◆ **Task description**: Repeat the data word for word and skip the pictures.

◆ **Recorded data**:

════════════════════

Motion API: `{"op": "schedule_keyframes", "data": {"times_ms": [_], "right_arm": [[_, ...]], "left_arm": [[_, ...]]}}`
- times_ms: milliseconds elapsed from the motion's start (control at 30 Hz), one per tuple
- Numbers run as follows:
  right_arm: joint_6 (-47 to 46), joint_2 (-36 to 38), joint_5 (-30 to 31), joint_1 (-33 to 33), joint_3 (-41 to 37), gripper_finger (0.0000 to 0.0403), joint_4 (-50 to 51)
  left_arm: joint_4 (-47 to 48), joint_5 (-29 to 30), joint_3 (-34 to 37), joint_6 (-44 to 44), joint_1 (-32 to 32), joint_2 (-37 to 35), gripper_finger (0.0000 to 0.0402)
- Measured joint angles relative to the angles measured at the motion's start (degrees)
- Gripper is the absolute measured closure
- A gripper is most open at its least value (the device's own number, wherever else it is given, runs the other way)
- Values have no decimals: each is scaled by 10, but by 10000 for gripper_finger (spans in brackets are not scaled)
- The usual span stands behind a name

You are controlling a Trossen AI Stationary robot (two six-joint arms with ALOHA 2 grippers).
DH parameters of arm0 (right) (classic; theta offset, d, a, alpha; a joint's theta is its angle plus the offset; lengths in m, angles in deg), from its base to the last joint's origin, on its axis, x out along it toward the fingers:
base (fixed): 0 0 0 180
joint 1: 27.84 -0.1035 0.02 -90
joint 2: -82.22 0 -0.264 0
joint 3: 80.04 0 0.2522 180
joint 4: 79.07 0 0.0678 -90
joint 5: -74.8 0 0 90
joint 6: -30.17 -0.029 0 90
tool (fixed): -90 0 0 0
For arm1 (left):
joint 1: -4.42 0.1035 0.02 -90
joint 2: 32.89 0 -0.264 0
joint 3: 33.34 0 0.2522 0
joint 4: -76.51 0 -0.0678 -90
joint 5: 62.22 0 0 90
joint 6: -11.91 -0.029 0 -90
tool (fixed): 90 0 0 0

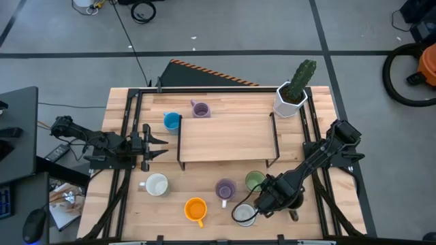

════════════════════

◆ **Answer space**:
Motion API: `{"op": "schedule_keyframes", "data": {"times_ms": [_], "right_arm": [[_, ...]], "left_arm": [[_, ...]]}}`
- times_ms: milliseconds elapsed from the motion's start (control at 30 Hz), one per tuple
- Numbers run as follows:
  right_arm: joint_6 (-47 to 46), joint_2 (-36 to 38), joint_5 (-30 to 31), joint_1 (-33 to 33), joint_3 (-41 to 37), gripper_finger (0.0000 to 0.0403), joint_4 (-50 to 51)
  left_arm: joint_4 (-47 to 48), joint_5 (-29 to 30), joint_3 (-34 to 37), joint_6 (-44 to 44), joint_1 (-32 to 32), joint_2 (-37 to 35), gripper_finger (0.0000 to 0.0402)
- Measured joint angles relative to the angles measured at the motion's start (degrees)
- Gripper is the absolute measured closure
- A gripper is most open at its least value (the device's own number, wherever else it is given, runs the other way)
- Values have no decimals: each is scaled by 10, but by 10000 for gripper_finger (spans in brackets are not scaled)
- The usual span stands behind a name

You are controlling a Trossen AI Stationary robot (two six-joint arms with ALOHA 2 grippers).
DH parameters of arm0 (right) (classic; theta offset, d, a, alpha; a joint's theta is its angle plus the offset; lengths in m, angles in deg), from its base to the last joint's origin, on its axis, x out along it toward the fingers:
base (fixed): 0 0 0 180
joint 1: 27.84 -0.1035 0.02 -90
joint 2: -82.22 0 -0.264 0
joint 3: 80.04 0 0.2522 180
joint 4: 79.07 0 0.0678 -90
joint 5: -74.8 0 0 90
joint 6: -30.17 -0.029 0 90
tool (fixed): -90 0 0 0
For arm1 (left):
joint 1: -4.42 0.1035 0.02 -90
joint 2: 32.89 0 -0.264 0
joint 3: 33.34 0 0.2522 0
joint 4: -76.51 0 -0.0678 -90
joint 5: 62.22 0 0 90
joint 6: -11.91 -0.029 0 -90
tool (fixed): 90 0 0 0

That completes the output.